O streaming não gira, capota: por mais atento que se pense estar ou viciado em binge-watching que se pense ser, pisca-se um olho e a nova série do momento muda. Adolescência surgiu discreta, a fazer lembrar outras estreias com pés de lã, e foi de boca em boca até ao topo das mais vistas da Netflix. O que mais surpreendeu, no entanto, não foi a velocidade com que o conseguiu mas a qualidade que entregou na escalada até ao cume da montanha.
No formato minissérie, Adolescência tem apenas quatro episódios de 50 a 60 minutos - cada um filmando num único plano-sequência (ou seja, sem cortes) -, e começa com a detenção de um adolescente de 13 anos, perante o olhar chocado dos pais e da irmã, e sob as ordens de uma equipa de operações especiais. Com a casa e a vida reviradas, o jovem, Jamie Miller, interpretado por Owen Cooper, é acusado de um homicídio violento - a morte de uma adolescente, Katie Leonard, com uma faca de cozinha.
Com um carimbo de 100% de aprovação no site agregador de críticas e opiniões sobre séries e filmes Rotten Tomatoes e uma nota de 8,4 no banco de dados sobre filmes, séries de televisão, atores, realizadores e outros profissionais da indústria do entretenimento Imdb, poder-se-ia dizer que Adolescência tinha conquistado o Olimpo - mas o que é o verdadeiro sucesso, em 2025? Adolescência estreou há cinco dias, o ano começou há menos de quatro meses, e esta já é considerada a série do ano.

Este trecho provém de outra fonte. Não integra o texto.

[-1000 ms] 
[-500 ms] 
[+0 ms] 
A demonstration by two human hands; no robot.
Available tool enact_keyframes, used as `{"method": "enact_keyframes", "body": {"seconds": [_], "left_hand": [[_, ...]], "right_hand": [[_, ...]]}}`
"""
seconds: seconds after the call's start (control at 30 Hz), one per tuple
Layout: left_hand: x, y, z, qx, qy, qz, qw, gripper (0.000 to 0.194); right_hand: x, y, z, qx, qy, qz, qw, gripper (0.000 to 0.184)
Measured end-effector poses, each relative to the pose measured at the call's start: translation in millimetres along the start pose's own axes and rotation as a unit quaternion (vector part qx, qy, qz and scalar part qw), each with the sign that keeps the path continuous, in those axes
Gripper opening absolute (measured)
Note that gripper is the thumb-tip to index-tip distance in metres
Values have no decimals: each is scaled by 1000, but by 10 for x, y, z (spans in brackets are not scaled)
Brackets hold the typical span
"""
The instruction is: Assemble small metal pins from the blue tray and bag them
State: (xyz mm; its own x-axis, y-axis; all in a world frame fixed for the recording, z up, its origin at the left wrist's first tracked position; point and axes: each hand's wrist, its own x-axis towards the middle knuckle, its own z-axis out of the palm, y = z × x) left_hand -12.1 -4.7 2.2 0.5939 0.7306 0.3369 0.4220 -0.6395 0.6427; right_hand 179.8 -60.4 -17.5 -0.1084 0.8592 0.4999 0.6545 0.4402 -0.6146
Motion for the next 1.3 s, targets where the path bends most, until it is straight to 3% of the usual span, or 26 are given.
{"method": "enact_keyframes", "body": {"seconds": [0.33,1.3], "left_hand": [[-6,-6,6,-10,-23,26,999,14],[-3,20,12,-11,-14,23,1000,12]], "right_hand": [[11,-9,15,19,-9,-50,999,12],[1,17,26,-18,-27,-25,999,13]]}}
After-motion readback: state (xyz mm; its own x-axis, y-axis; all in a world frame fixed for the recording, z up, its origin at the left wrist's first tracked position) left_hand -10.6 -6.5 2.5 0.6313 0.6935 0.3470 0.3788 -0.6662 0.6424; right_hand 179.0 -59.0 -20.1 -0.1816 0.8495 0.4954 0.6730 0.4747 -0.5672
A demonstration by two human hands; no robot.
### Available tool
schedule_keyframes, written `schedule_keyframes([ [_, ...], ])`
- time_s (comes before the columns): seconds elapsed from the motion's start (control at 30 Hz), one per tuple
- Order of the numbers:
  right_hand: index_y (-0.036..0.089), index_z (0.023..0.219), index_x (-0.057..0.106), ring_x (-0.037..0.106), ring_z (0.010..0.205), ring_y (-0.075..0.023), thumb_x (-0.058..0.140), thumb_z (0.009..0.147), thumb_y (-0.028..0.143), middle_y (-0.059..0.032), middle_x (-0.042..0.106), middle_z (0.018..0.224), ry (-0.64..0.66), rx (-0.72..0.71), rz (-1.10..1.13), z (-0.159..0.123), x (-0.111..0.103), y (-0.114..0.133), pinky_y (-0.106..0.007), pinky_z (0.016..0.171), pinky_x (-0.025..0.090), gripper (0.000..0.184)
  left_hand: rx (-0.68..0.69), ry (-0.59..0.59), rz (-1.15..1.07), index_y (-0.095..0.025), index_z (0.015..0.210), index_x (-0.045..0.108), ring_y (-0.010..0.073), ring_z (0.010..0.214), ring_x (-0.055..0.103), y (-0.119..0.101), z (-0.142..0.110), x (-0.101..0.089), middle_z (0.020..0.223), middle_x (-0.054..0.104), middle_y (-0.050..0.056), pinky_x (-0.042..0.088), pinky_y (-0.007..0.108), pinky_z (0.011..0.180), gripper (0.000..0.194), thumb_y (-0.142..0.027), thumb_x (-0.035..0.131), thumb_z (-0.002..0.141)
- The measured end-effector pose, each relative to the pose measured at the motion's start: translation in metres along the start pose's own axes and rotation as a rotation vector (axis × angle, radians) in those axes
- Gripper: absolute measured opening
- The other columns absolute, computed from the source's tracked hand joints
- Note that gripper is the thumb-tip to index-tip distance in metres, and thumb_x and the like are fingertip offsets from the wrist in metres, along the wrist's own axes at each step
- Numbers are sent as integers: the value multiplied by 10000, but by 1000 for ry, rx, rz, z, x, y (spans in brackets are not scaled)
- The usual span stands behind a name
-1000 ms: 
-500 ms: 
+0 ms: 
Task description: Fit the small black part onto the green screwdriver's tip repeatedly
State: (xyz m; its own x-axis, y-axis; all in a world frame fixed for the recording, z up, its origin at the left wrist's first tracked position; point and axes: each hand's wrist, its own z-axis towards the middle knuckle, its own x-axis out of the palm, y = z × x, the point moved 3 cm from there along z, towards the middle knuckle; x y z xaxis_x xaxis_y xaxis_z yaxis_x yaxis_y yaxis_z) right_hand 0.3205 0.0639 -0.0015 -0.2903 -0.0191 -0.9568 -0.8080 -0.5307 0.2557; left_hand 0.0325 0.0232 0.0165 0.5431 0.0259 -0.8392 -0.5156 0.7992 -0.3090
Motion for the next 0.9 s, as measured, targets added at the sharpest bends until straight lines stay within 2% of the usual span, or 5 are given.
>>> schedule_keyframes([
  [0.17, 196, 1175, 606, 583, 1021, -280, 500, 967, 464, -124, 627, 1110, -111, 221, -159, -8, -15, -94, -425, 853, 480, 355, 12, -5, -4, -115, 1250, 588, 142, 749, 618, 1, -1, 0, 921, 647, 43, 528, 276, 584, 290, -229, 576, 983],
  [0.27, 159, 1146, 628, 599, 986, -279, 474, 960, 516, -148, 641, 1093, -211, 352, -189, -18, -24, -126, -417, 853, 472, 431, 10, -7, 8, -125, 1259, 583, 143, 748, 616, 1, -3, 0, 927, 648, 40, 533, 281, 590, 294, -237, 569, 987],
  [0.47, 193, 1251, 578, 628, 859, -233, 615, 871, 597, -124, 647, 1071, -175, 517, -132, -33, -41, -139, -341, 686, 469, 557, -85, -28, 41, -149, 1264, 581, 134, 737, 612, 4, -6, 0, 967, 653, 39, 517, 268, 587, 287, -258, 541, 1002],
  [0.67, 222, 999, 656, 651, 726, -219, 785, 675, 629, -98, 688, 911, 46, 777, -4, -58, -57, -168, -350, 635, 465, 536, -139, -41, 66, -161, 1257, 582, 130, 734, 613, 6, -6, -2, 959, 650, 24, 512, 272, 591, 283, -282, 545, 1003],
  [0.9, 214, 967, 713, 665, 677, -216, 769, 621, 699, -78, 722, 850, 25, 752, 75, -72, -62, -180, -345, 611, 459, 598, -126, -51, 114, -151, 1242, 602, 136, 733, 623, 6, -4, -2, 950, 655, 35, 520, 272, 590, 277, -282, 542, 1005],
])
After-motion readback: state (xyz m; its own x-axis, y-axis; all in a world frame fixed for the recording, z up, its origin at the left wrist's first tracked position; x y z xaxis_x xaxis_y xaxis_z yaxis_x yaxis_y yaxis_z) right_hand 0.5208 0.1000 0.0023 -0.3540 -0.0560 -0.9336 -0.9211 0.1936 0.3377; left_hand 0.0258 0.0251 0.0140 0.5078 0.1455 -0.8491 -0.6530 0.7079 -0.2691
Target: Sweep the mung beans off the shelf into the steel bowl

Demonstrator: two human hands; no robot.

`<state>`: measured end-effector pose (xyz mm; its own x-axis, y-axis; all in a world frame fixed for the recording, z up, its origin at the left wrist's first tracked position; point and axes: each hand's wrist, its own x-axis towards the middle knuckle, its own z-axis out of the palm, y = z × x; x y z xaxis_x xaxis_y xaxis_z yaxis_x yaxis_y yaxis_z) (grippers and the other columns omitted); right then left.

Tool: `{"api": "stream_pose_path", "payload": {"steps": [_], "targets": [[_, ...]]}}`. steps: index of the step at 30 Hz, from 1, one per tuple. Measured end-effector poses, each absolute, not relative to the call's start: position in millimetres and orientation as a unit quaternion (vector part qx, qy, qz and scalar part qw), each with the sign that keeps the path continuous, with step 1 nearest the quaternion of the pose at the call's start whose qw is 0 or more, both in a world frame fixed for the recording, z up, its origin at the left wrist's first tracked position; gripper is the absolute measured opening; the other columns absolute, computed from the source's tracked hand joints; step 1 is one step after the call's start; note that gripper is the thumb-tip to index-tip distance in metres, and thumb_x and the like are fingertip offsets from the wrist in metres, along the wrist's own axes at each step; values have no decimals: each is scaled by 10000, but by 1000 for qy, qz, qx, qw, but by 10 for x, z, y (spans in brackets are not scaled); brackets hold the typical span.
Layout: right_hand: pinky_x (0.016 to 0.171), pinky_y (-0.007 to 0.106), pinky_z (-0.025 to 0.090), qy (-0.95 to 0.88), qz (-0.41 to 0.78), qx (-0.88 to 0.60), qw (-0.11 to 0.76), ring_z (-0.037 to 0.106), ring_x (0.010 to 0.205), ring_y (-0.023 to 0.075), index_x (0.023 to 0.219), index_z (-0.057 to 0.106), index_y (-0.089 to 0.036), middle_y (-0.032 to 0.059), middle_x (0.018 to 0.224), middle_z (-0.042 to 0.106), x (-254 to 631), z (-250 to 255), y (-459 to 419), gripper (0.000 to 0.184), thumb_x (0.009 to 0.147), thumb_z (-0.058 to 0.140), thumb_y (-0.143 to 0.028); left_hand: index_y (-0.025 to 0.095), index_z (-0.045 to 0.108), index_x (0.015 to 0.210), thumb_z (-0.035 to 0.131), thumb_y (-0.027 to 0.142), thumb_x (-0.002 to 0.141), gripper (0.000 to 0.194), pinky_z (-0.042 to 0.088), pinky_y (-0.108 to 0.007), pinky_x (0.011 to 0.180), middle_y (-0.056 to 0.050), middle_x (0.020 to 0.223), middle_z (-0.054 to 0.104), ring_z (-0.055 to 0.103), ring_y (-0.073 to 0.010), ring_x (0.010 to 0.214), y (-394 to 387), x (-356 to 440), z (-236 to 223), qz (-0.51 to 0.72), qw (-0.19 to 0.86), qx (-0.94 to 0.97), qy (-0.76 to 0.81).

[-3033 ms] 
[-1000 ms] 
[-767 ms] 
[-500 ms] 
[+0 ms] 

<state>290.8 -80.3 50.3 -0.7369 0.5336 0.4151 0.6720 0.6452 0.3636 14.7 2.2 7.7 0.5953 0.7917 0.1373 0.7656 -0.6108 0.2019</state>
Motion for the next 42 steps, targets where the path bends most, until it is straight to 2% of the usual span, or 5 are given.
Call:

Para isso contribuem vários factores: tecnicamente, Adolescência parece uma proeza sem falhas. O plano-sequência é quase gabarolice - uma opção de realização como esta seria impossível sem uma absoluta confiança na equipa, de atores a técnicos, e na sua capacidade de coordenação. Gravados em apenas um take, os quatro episódios são praticamente imersivos - com a câmara a seguir a ação a todo o momento, somos levados por ela para dentro da história.
E se da equipa de produção pouco se sabe, do elenco é fácil falar: Stephen Graham (Snatch - Porcos e Diamantes, Boiling Point e Peaky Blinders), que interpreta o papel de pai de Jamie, Eddie Miller, é também o argumentista da série - escreveu-a com Jack Thorne (As Nadadoras e Joy). Sobre o que o levou a criar esta minissérie, tem sido bastante vocal: as notícias de jovens rapazes a matarem jovens raparigas - em particular a de um, Axel Rudakbana, que matou três raparigas numa discoteca de Southport, uma cidade costeira do Reino Unido - não lhe saíam da cabeça.
Ao Los Angeles Times, explicou: "Lembro-me de pensar ‘O que está a acontecer? O que está a acontecer com a sociedade para isto estar a acontecer? Não é uma coisa de uma vez. É chocante. E é angustiante para nós como nação e como sociedade." A grande angústia de Stephen Graham sente-se toda em Adolescência. E a vontade, também expressa em várias entrevistas, de que este tema - rapazes que odeiam raparigas ao ponto de as matarem - se transformasse num tema central das conversas dos britânicos também.
Com as audiências que alcançou na primeira semana disponível (segundo a Variety, 25 milhões de pessoas já viram a minissérie em todo o mundo), Stephen pode ficar descansado: milhões de homens (porque as mulheres já sabiam) estarão, neste momento, a confrontar-se com a dura realidade: Andrew Tate e o seu ódio pelas mulheres não é bizarria, é uma tendência - e ela pode estar a espalhar-se pelas escolas, infiltrando-se nestas via telemóveis e redes sociais.
De resto, a revelação do código de emojis usado pelos adolescentes é um momento que marca Adolescência (e faz pensar quantos adultos desconhecem a linguagem que os jovens falam, ficando excluídos das suas vidas sem sequer se darem conta). Depois há outros momentos de pura mestria da arte de contar histórias. A canção de Sting, Fragile, cantada por um coro de crianças a fechar o segundo episódio, ou a tensão da hora em que Jamie está sozinho com uma psicóloga - é difícil dizer que momentos mais contribuíram para este estado de graça de Adolescência.
O tema - a masculinidade frágil, a sexualidade, os papéis de género - com certeza é central na razão de ser do sucesso de Adolescência. Agora, uma ideia é unânime: para lá de uma minissérie-fenómeno, Adolescência é uma opotunidade. Pais de adolescentes, agarrem-na.